## How to complete this task
Wherever "target" shows up in the records below, copy the whole line.

⁂

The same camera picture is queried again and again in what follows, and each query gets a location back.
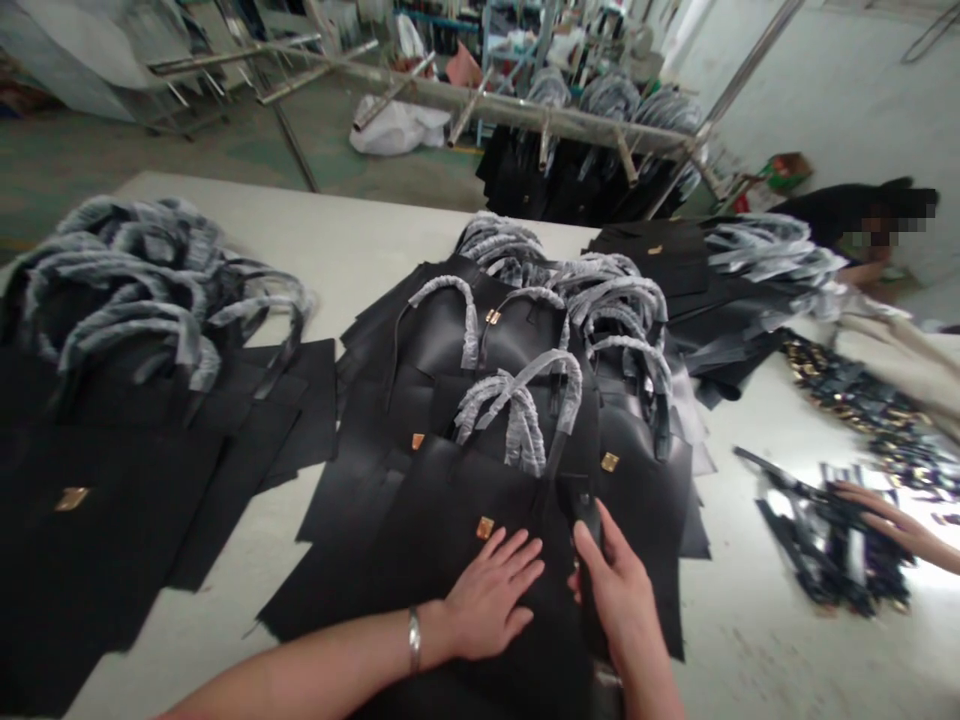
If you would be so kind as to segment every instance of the bangle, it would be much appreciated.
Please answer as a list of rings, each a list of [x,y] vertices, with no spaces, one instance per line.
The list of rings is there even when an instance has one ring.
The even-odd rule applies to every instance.
[[[420,617],[415,605],[410,606],[410,674],[420,671]]]

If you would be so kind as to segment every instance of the hanging rack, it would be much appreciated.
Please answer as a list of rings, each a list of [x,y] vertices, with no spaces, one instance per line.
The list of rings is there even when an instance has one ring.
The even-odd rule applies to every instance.
[[[803,0],[785,0],[757,40],[756,45],[727,84],[727,87],[720,94],[720,98],[710,109],[703,124],[695,134],[689,135],[648,127],[639,123],[609,120],[579,110],[549,108],[526,100],[492,95],[484,92],[482,86],[473,91],[468,88],[454,87],[446,83],[418,77],[416,73],[403,74],[386,68],[353,62],[354,58],[376,47],[373,42],[339,57],[318,55],[299,48],[300,45],[309,42],[320,42],[320,35],[302,36],[282,42],[256,42],[250,37],[230,3],[223,0],[215,1],[226,19],[230,34],[240,46],[240,49],[219,55],[158,63],[151,65],[150,69],[156,75],[162,77],[211,65],[224,65],[233,62],[246,63],[247,68],[253,74],[251,85],[257,92],[260,103],[269,106],[274,111],[287,149],[296,161],[304,183],[311,192],[319,193],[320,188],[313,177],[306,157],[300,149],[300,144],[279,101],[306,87],[319,77],[336,72],[363,80],[371,86],[373,92],[382,93],[378,106],[385,105],[392,99],[405,100],[438,110],[459,113],[461,118],[474,115],[484,121],[535,132],[542,132],[549,127],[550,135],[553,137],[579,140],[593,145],[613,148],[620,155],[627,177],[636,175],[637,170],[633,165],[631,154],[623,152],[625,147],[631,148],[632,152],[672,160],[674,161],[674,168],[661,193],[647,209],[646,219],[652,218],[666,201],[690,164],[700,172],[714,194],[722,195],[716,177],[700,162],[696,155],[703,144],[707,142],[712,129],[726,114],[743,86],[753,75],[757,65],[786,29],[797,11],[803,6]],[[319,67],[300,73],[280,87],[271,89],[263,71],[254,62],[258,55],[267,52],[279,52],[284,55],[307,58],[318,63]]]

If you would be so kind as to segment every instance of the table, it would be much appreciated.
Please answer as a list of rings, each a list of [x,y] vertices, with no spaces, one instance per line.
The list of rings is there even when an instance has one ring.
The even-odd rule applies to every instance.
[[[117,195],[181,196],[242,252],[298,275],[319,298],[310,340],[337,337],[421,260],[453,248],[469,215],[216,180],[143,173]],[[596,231],[524,222],[547,254],[573,258]],[[275,342],[285,323],[256,340]],[[730,453],[740,444],[810,482],[821,460],[863,456],[850,431],[813,409],[771,357],[743,398],[704,415],[716,475],[696,481],[713,562],[681,563],[686,665],[674,664],[690,718],[956,718],[960,578],[908,570],[912,615],[818,618],[753,499],[765,486]],[[105,657],[72,720],[150,717],[233,663],[275,643],[260,608],[307,551],[294,536],[320,468],[253,499],[203,590],[164,590],[136,646]]]

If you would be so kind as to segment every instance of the worker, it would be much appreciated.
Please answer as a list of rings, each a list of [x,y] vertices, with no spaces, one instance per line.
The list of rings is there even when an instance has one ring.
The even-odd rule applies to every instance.
[[[960,575],[960,551],[947,545],[918,520],[865,487],[844,482],[837,483],[836,487],[841,498],[872,511],[863,513],[863,521],[874,530],[915,557]]]
[[[653,586],[600,503],[606,556],[583,522],[574,543],[590,570],[597,611],[623,681],[628,720],[681,720],[680,693],[660,631]],[[502,653],[533,620],[517,605],[544,570],[542,542],[500,528],[444,600],[372,615],[306,635],[241,662],[158,720],[343,718],[388,685],[448,660]],[[568,581],[580,602],[576,573]],[[419,624],[419,646],[411,628]]]
[[[833,250],[846,233],[868,237],[865,256],[850,258],[838,279],[870,291],[890,262],[890,234],[919,229],[925,219],[934,216],[939,201],[936,190],[914,188],[913,178],[902,177],[882,185],[850,183],[821,188],[785,200],[769,212],[802,220],[810,226],[813,242]]]

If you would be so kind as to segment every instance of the floor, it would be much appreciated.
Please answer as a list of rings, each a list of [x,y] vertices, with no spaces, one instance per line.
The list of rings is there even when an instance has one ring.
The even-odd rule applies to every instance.
[[[480,156],[469,149],[357,153],[348,133],[361,96],[359,86],[324,78],[284,101],[322,192],[468,212],[484,206],[474,176]],[[42,240],[80,201],[111,193],[143,170],[305,189],[273,113],[245,88],[230,124],[198,131],[193,143],[69,110],[2,123],[0,264]]]

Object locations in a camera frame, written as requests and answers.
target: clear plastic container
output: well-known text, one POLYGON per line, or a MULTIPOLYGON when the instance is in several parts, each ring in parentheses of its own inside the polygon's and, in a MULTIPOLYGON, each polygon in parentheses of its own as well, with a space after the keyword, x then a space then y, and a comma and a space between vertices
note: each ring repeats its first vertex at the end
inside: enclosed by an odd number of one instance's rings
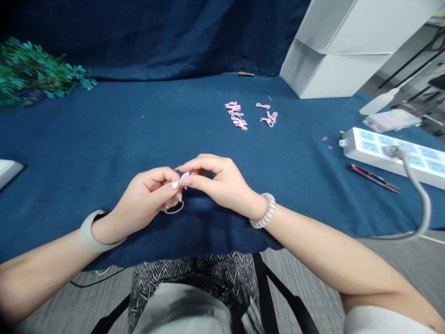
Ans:
POLYGON ((363 121, 377 133, 399 131, 411 126, 419 126, 422 120, 403 109, 392 109, 382 113, 370 115, 363 121))

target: pink craft piece
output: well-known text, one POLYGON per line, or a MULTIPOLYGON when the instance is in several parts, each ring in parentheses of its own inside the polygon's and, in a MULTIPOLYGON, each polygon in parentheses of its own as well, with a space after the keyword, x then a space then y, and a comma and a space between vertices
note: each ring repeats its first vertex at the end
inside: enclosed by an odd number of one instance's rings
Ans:
POLYGON ((268 105, 268 104, 261 104, 261 103, 257 103, 256 105, 255 105, 255 107, 259 107, 259 108, 264 108, 264 109, 267 109, 267 110, 269 110, 270 109, 270 105, 268 105))
POLYGON ((238 116, 239 118, 241 118, 241 117, 243 117, 244 116, 244 114, 243 113, 238 113, 238 112, 236 112, 236 111, 234 111, 233 113, 231 113, 230 111, 229 111, 229 114, 231 114, 232 115, 232 119, 233 120, 235 120, 235 119, 238 119, 238 118, 236 118, 235 116, 238 116))
POLYGON ((241 111, 241 105, 236 104, 237 102, 230 102, 230 103, 226 103, 226 109, 230 109, 229 114, 231 114, 234 111, 241 111))
POLYGON ((235 126, 238 126, 238 127, 240 127, 241 129, 247 131, 247 128, 246 128, 247 123, 246 123, 245 120, 243 120, 243 119, 241 119, 241 118, 236 118, 236 119, 233 121, 233 123, 235 124, 235 126))
POLYGON ((226 109, 229 109, 230 118, 232 119, 235 126, 240 127, 244 131, 247 131, 247 123, 245 120, 241 119, 241 117, 244 116, 243 113, 239 113, 238 111, 241 111, 241 105, 237 104, 237 102, 230 102, 225 104, 226 109))
MULTIPOLYGON (((189 175, 190 175, 190 172, 184 173, 184 174, 182 174, 181 179, 184 179, 184 178, 186 178, 186 177, 189 176, 189 175)), ((164 212, 165 212, 166 214, 174 214, 174 213, 178 213, 178 212, 181 211, 182 208, 184 207, 184 201, 181 201, 181 204, 182 204, 182 206, 181 206, 179 209, 177 209, 176 211, 168 212, 167 210, 164 210, 164 212)))
POLYGON ((277 122, 277 116, 278 116, 277 112, 274 112, 273 114, 269 114, 269 112, 267 112, 267 118, 265 117, 261 118, 260 122, 266 121, 270 127, 273 127, 273 125, 277 122))

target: white bottle
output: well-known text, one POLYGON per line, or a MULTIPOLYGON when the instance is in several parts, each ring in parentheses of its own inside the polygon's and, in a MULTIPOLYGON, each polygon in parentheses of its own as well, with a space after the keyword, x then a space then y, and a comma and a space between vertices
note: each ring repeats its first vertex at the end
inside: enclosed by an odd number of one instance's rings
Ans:
POLYGON ((360 109, 362 115, 373 115, 383 108, 385 108, 393 99, 394 96, 400 91, 400 87, 391 89, 388 93, 379 95, 374 100, 369 102, 363 108, 360 109))

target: blue tablecloth
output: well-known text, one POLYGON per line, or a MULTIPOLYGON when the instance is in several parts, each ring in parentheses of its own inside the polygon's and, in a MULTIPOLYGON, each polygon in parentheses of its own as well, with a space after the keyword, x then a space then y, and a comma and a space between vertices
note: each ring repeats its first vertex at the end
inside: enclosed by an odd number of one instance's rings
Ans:
MULTIPOLYGON (((199 153, 231 157, 257 192, 353 237, 411 231, 421 201, 410 181, 362 163, 401 188, 392 193, 349 171, 340 130, 364 128, 358 110, 369 97, 300 100, 279 77, 223 74, 180 81, 101 83, 60 100, 0 112, 0 158, 26 165, 0 192, 0 255, 5 261, 78 228, 96 209, 112 209, 133 176, 176 167, 199 153), (248 131, 224 104, 242 106, 248 131), (277 111, 273 128, 260 118, 277 111), (327 142, 321 139, 329 137, 327 142)), ((390 135, 444 150, 418 128, 390 135)), ((445 191, 432 198, 432 228, 445 226, 445 191)), ((159 214, 144 230, 103 254, 91 269, 165 258, 257 252, 281 247, 265 231, 184 191, 185 207, 159 214)))

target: wrist
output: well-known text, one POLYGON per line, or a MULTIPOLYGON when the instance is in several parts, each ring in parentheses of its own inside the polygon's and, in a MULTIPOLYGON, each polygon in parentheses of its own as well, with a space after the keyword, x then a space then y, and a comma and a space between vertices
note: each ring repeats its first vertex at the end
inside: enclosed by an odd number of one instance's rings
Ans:
POLYGON ((253 192, 248 206, 249 213, 247 215, 247 218, 258 221, 263 218, 263 216, 267 212, 268 200, 260 194, 253 192))
POLYGON ((119 230, 118 222, 111 213, 98 219, 91 226, 94 239, 101 244, 115 244, 128 236, 119 230))

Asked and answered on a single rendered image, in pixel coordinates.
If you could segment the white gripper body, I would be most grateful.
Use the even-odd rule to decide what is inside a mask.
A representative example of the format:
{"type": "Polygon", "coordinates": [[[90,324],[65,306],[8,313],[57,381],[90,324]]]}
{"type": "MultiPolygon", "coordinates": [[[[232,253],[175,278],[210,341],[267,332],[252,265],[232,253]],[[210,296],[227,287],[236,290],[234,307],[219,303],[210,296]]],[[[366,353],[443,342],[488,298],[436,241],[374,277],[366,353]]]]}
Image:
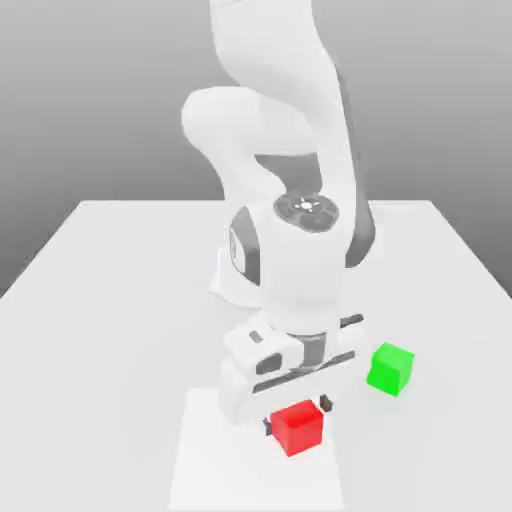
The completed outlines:
{"type": "Polygon", "coordinates": [[[268,327],[239,327],[224,338],[218,404],[232,424],[263,420],[280,409],[326,394],[333,402],[364,368],[366,333],[360,325],[324,335],[291,336],[268,327]]]}

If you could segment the small red cube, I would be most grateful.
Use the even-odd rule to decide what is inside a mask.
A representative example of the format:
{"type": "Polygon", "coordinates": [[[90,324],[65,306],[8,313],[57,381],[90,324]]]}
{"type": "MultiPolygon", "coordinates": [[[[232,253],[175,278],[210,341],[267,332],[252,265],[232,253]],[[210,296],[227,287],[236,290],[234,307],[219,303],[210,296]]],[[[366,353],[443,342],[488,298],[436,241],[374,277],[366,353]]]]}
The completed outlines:
{"type": "Polygon", "coordinates": [[[272,435],[288,457],[323,441],[324,414],[310,399],[273,412],[270,423],[272,435]]]}

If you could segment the small green cube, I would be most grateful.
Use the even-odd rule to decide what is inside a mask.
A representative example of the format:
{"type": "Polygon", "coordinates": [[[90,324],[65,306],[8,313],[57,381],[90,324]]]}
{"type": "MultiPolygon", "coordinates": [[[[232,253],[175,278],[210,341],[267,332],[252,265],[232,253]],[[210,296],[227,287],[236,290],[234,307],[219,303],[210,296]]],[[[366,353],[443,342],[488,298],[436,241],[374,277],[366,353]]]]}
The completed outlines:
{"type": "Polygon", "coordinates": [[[413,362],[413,353],[391,343],[383,343],[372,355],[366,382],[398,397],[411,378],[413,362]]]}

⁂

## Your response
target: clear plastic container
target: pink craft piece
target: white bottle
target: blue tablecloth
target: wrist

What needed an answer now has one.